#### Required work
Every record gets copied exactly, and no picture goes with it.

#### Extracted material
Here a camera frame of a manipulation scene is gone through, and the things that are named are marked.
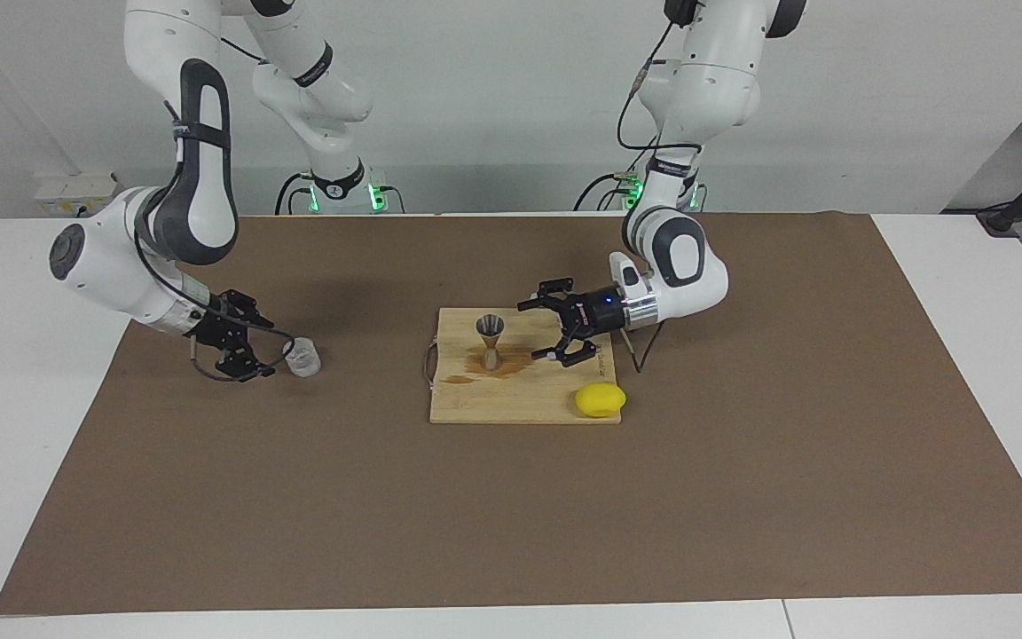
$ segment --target power outlet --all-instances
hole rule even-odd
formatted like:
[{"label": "power outlet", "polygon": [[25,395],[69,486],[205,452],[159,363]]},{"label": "power outlet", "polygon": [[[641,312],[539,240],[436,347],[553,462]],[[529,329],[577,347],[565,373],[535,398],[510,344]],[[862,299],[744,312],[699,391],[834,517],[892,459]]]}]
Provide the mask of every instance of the power outlet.
[{"label": "power outlet", "polygon": [[42,178],[34,199],[49,218],[89,218],[124,189],[113,174]]}]

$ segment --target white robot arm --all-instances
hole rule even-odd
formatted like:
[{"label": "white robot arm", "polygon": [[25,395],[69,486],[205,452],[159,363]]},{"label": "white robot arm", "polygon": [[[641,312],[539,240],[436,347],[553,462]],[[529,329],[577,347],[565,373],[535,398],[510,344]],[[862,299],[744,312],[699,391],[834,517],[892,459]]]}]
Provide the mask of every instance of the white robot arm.
[{"label": "white robot arm", "polygon": [[324,213],[377,213],[377,177],[353,149],[349,125],[373,109],[373,90],[321,37],[312,3],[277,3],[246,24],[267,59],[254,70],[259,101],[299,137],[310,161],[313,192]]},{"label": "white robot arm", "polygon": [[[273,365],[254,356],[248,330],[289,339],[276,364],[299,345],[259,315],[254,300],[238,291],[212,294],[176,266],[215,264],[239,234],[231,186],[231,112],[227,86],[216,69],[222,17],[246,17],[264,52],[284,70],[280,73],[289,74],[301,90],[330,100],[326,105],[338,120],[364,120],[369,112],[367,94],[337,77],[333,50],[317,36],[315,25],[301,21],[308,16],[301,4],[127,0],[125,55],[172,115],[176,171],[168,186],[125,191],[94,218],[68,226],[50,252],[54,278],[86,299],[159,331],[218,348],[222,357],[216,368],[226,375],[221,380],[273,373]],[[273,71],[271,64],[266,67]],[[345,110],[338,112],[334,104]]]},{"label": "white robot arm", "polygon": [[[536,352],[537,359],[550,357],[571,367],[594,357],[596,347],[586,340],[594,335],[692,315],[725,300],[727,267],[712,252],[701,224],[682,214],[678,202],[686,195],[686,181],[695,177],[703,145],[743,125],[758,108],[756,73],[763,40],[794,31],[805,4],[666,0],[670,25],[687,30],[684,52],[679,59],[651,57],[630,93],[630,100],[641,98],[660,131],[642,196],[622,225],[625,247],[649,268],[642,272],[628,255],[614,253],[609,255],[612,286],[574,294],[572,279],[542,282],[535,296],[519,305],[520,311],[556,311],[562,339],[555,348]],[[617,138],[620,142],[620,123]],[[575,339],[583,340],[580,351],[567,353]]]}]

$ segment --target lemon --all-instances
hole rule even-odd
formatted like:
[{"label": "lemon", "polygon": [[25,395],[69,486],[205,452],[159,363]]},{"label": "lemon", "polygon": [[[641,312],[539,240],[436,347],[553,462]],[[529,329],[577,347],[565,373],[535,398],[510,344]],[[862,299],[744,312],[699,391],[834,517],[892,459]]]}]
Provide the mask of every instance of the lemon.
[{"label": "lemon", "polygon": [[574,394],[574,403],[588,417],[611,417],[625,405],[625,392],[609,381],[588,384]]}]

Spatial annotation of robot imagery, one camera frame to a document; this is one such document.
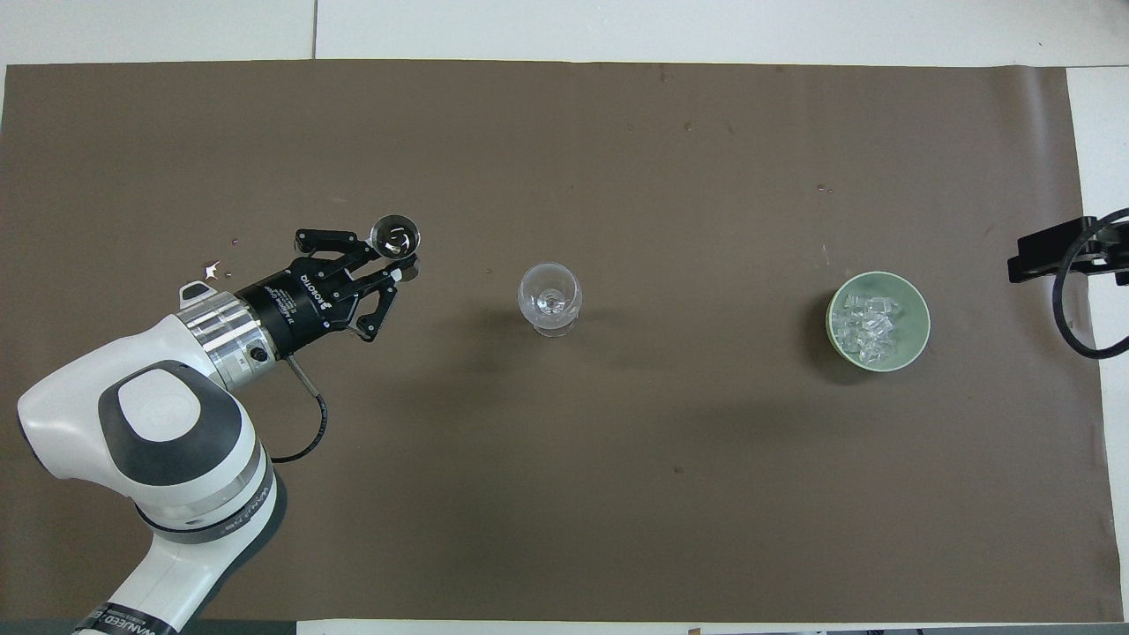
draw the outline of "clear glass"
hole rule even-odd
[[[580,315],[583,299],[580,282],[568,267],[559,262],[535,264],[522,276],[517,288],[517,306],[522,315],[548,338],[572,330]]]

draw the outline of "black label band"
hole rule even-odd
[[[165,620],[122,604],[106,602],[78,623],[75,633],[89,628],[107,635],[177,635]]]

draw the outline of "black cable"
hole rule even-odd
[[[1074,337],[1074,331],[1066,323],[1066,315],[1062,313],[1062,285],[1066,284],[1066,275],[1070,271],[1070,267],[1074,266],[1074,261],[1078,258],[1078,253],[1082,252],[1083,245],[1087,241],[1097,235],[1099,232],[1105,229],[1110,225],[1113,225],[1118,220],[1129,216],[1129,208],[1119,209],[1113,214],[1102,217],[1089,226],[1088,229],[1083,232],[1077,238],[1070,243],[1069,249],[1066,250],[1066,254],[1059,262],[1059,269],[1054,272],[1054,286],[1051,289],[1051,308],[1054,311],[1054,325],[1058,327],[1059,333],[1066,343],[1070,345],[1070,348],[1078,351],[1079,355],[1088,357],[1091,359],[1109,359],[1117,355],[1121,355],[1126,350],[1129,350],[1129,336],[1119,341],[1118,343],[1106,347],[1106,348],[1089,348],[1088,346],[1082,343],[1078,338]]]
[[[280,456],[278,459],[272,456],[271,461],[275,463],[289,463],[290,461],[297,461],[298,459],[301,459],[306,454],[313,452],[314,449],[317,447],[317,444],[322,442],[322,436],[325,435],[325,426],[330,423],[330,411],[325,408],[325,400],[322,399],[321,394],[315,394],[314,399],[317,400],[317,405],[322,408],[322,425],[317,428],[317,436],[315,436],[314,441],[310,441],[309,445],[307,445],[301,452],[290,454],[289,456]]]

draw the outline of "bowl rim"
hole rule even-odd
[[[902,282],[905,282],[905,286],[908,286],[914,294],[917,294],[917,296],[921,299],[921,306],[925,307],[925,339],[921,340],[921,346],[917,349],[917,351],[913,353],[912,357],[905,360],[904,364],[894,366],[892,368],[872,368],[869,366],[866,366],[858,359],[851,358],[843,351],[842,347],[839,346],[839,342],[835,341],[834,334],[831,332],[831,310],[835,306],[835,303],[839,299],[840,294],[842,294],[843,289],[847,288],[848,285],[850,285],[855,280],[858,280],[859,278],[865,278],[867,276],[890,276],[892,278],[898,278]],[[851,279],[847,280],[842,285],[840,285],[839,288],[835,289],[834,295],[831,296],[831,302],[828,303],[828,311],[823,322],[828,331],[828,339],[831,340],[831,347],[835,349],[835,353],[838,353],[840,357],[858,366],[859,368],[863,368],[864,371],[869,371],[872,373],[893,373],[894,371],[901,371],[902,368],[909,366],[910,364],[916,362],[918,357],[921,356],[921,353],[925,351],[926,345],[929,343],[929,337],[933,334],[933,316],[929,315],[929,303],[925,301],[925,296],[921,295],[921,292],[918,290],[916,286],[913,286],[913,282],[910,282],[905,278],[902,278],[901,276],[892,271],[882,271],[882,270],[864,271],[863,273],[859,273],[852,277]]]

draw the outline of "green bowl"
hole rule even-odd
[[[864,364],[857,355],[843,351],[839,342],[835,341],[831,331],[831,311],[841,305],[848,294],[858,294],[864,297],[889,297],[901,306],[901,313],[893,318],[896,328],[894,339],[898,341],[898,346],[890,357]],[[926,305],[925,298],[921,297],[921,293],[905,278],[889,271],[868,271],[855,276],[839,287],[828,305],[826,328],[831,346],[835,347],[843,359],[859,368],[875,373],[898,371],[917,359],[925,350],[926,342],[929,341],[929,307]]]

#### Exercise result
Here a camera frame of a manipulation scene is gone through, and the things that are named are marked.
$ segment --target power outlet --all-instances
hole rule even-odd
formatted like:
[{"label": "power outlet", "polygon": [[25,395],[69,486],[205,452],[159,363]]},{"label": "power outlet", "polygon": [[[641,312],[539,240],[436,347],[553,462]],[[529,329],[577,347],[565,373],[535,398],[510,344]],[[862,299],[744,312],[699,391],[834,517],[892,459]]]}]
Provide the mask of every instance of the power outlet.
[{"label": "power outlet", "polygon": [[42,178],[34,199],[49,218],[89,218],[124,189],[113,174]]}]

$ segment --target white robot arm --all-instances
hole rule even-odd
formatted like:
[{"label": "white robot arm", "polygon": [[25,395],[69,486],[205,452],[159,363]]},{"label": "white robot arm", "polygon": [[[641,312],[539,240],[436,347],[553,462]],[[529,329],[577,347],[565,373],[535,398],[510,344]],[[862,299],[744,312],[699,391],[834,517],[892,459]]]}]
Provide the mask of every instance of the white robot arm.
[{"label": "white robot arm", "polygon": [[324,213],[377,213],[377,177],[353,149],[349,125],[373,109],[373,90],[321,37],[312,3],[277,3],[246,24],[267,59],[254,70],[259,101],[299,137],[310,161],[313,192]]},{"label": "white robot arm", "polygon": [[[273,365],[254,356],[248,330],[289,339],[276,364],[299,345],[259,315],[254,300],[238,291],[212,294],[176,266],[215,264],[239,234],[231,186],[231,112],[227,86],[216,69],[222,17],[246,17],[264,52],[284,70],[280,73],[289,74],[301,90],[330,100],[326,105],[338,120],[364,120],[369,112],[367,94],[337,77],[333,50],[317,36],[315,25],[301,21],[308,16],[301,4],[127,0],[125,55],[172,115],[176,171],[168,186],[125,191],[94,218],[68,226],[50,252],[54,278],[86,299],[159,331],[218,348],[222,357],[216,368],[226,375],[221,380],[273,373]],[[273,71],[271,64],[266,67]],[[345,110],[338,112],[334,104]]]},{"label": "white robot arm", "polygon": [[[536,352],[537,359],[550,357],[571,367],[594,357],[596,347],[586,340],[594,335],[692,315],[725,300],[727,267],[712,252],[701,224],[682,214],[678,202],[686,195],[686,181],[695,177],[703,145],[743,125],[758,108],[756,73],[763,40],[794,31],[805,4],[666,0],[670,25],[687,30],[684,52],[679,59],[651,57],[630,93],[630,100],[641,98],[660,131],[642,196],[622,225],[625,247],[649,268],[642,272],[628,255],[614,253],[609,255],[612,286],[574,294],[572,279],[542,282],[535,296],[519,305],[520,311],[556,311],[562,339],[555,348]],[[617,138],[620,142],[620,123]],[[575,339],[583,340],[580,351],[567,353]]]}]

$ segment --target lemon --all-instances
hole rule even-odd
formatted like:
[{"label": "lemon", "polygon": [[25,395],[69,486],[205,452],[159,363]]},{"label": "lemon", "polygon": [[[641,312],[539,240],[436,347],[553,462]],[[529,329],[577,347],[565,373],[535,398],[510,344]],[[862,299],[744,312],[699,391],[834,517],[892,459]]]}]
Provide the mask of every instance of the lemon.
[{"label": "lemon", "polygon": [[574,394],[574,403],[588,417],[611,417],[625,405],[625,392],[609,381],[588,384]]}]

Spatial annotation of robot imagery, one camera frame to a document; this is one such document.
draw the outline of "clear glass"
hole rule even-odd
[[[580,315],[583,299],[580,282],[568,267],[559,262],[535,264],[522,276],[517,288],[517,306],[522,315],[548,338],[572,330]]]

draw the outline of "black label band"
hole rule even-odd
[[[165,620],[122,604],[106,602],[78,623],[75,633],[89,628],[107,635],[177,635]]]

draw the outline of "black cable"
hole rule even-odd
[[[1074,337],[1074,331],[1066,323],[1066,315],[1062,313],[1062,285],[1066,284],[1066,275],[1070,271],[1070,267],[1074,266],[1074,261],[1078,258],[1078,253],[1082,252],[1083,245],[1087,241],[1097,235],[1099,232],[1105,229],[1110,225],[1113,225],[1118,220],[1129,216],[1129,208],[1119,209],[1113,214],[1102,217],[1089,226],[1088,229],[1083,232],[1077,238],[1070,243],[1069,249],[1066,250],[1066,254],[1059,262],[1059,269],[1054,272],[1054,286],[1051,289],[1051,308],[1054,311],[1054,325],[1058,327],[1059,333],[1066,343],[1070,345],[1070,348],[1078,351],[1079,355],[1088,357],[1091,359],[1109,359],[1117,355],[1121,355],[1126,350],[1129,350],[1129,336],[1119,341],[1118,343],[1106,347],[1106,348],[1089,348],[1088,346],[1082,343],[1078,338]]]
[[[280,456],[278,459],[272,456],[271,461],[275,463],[289,463],[290,461],[297,461],[298,459],[301,459],[306,454],[313,452],[314,449],[317,447],[317,444],[322,442],[322,436],[325,435],[325,426],[330,423],[330,411],[325,408],[325,400],[322,399],[321,394],[315,394],[314,399],[317,400],[317,405],[322,408],[322,425],[317,428],[317,436],[315,436],[314,441],[310,441],[309,445],[307,445],[301,452],[290,454],[289,456]]]

draw the outline of "bowl rim"
hole rule even-odd
[[[902,282],[905,282],[905,286],[908,286],[914,294],[917,294],[917,296],[921,299],[921,306],[925,307],[925,339],[921,340],[921,346],[917,349],[917,351],[913,353],[912,357],[905,360],[904,364],[894,366],[892,368],[872,368],[869,366],[866,366],[858,359],[851,358],[843,351],[842,347],[839,346],[839,342],[835,341],[834,334],[831,332],[831,310],[835,306],[835,303],[839,299],[840,294],[842,294],[843,289],[847,288],[848,285],[850,285],[855,280],[858,280],[859,278],[865,278],[867,276],[890,276],[892,278],[898,278]],[[851,279],[847,280],[842,285],[840,285],[839,288],[835,289],[834,295],[831,296],[831,302],[828,303],[828,311],[823,322],[828,331],[828,339],[831,340],[831,347],[835,349],[835,353],[838,353],[840,357],[858,366],[859,368],[863,368],[864,371],[869,371],[872,373],[893,373],[894,371],[901,371],[902,368],[909,366],[910,364],[916,362],[918,357],[921,356],[921,353],[925,351],[926,345],[929,343],[929,337],[933,334],[933,316],[929,315],[929,303],[925,301],[925,296],[921,295],[921,292],[918,290],[916,286],[913,286],[913,282],[910,282],[905,278],[902,278],[901,276],[892,271],[882,271],[882,270],[864,271],[863,273],[859,273],[852,277]]]

draw the outline of "green bowl"
hole rule even-odd
[[[864,364],[857,355],[843,351],[839,342],[835,341],[831,331],[831,311],[841,305],[848,294],[858,294],[864,297],[889,297],[901,306],[901,313],[893,318],[896,328],[894,339],[898,341],[898,346],[890,357]],[[926,305],[925,298],[921,297],[921,293],[905,278],[889,271],[868,271],[855,276],[839,287],[828,305],[826,328],[831,346],[835,347],[843,359],[859,368],[875,373],[898,371],[917,359],[925,350],[926,342],[929,341],[929,307]]]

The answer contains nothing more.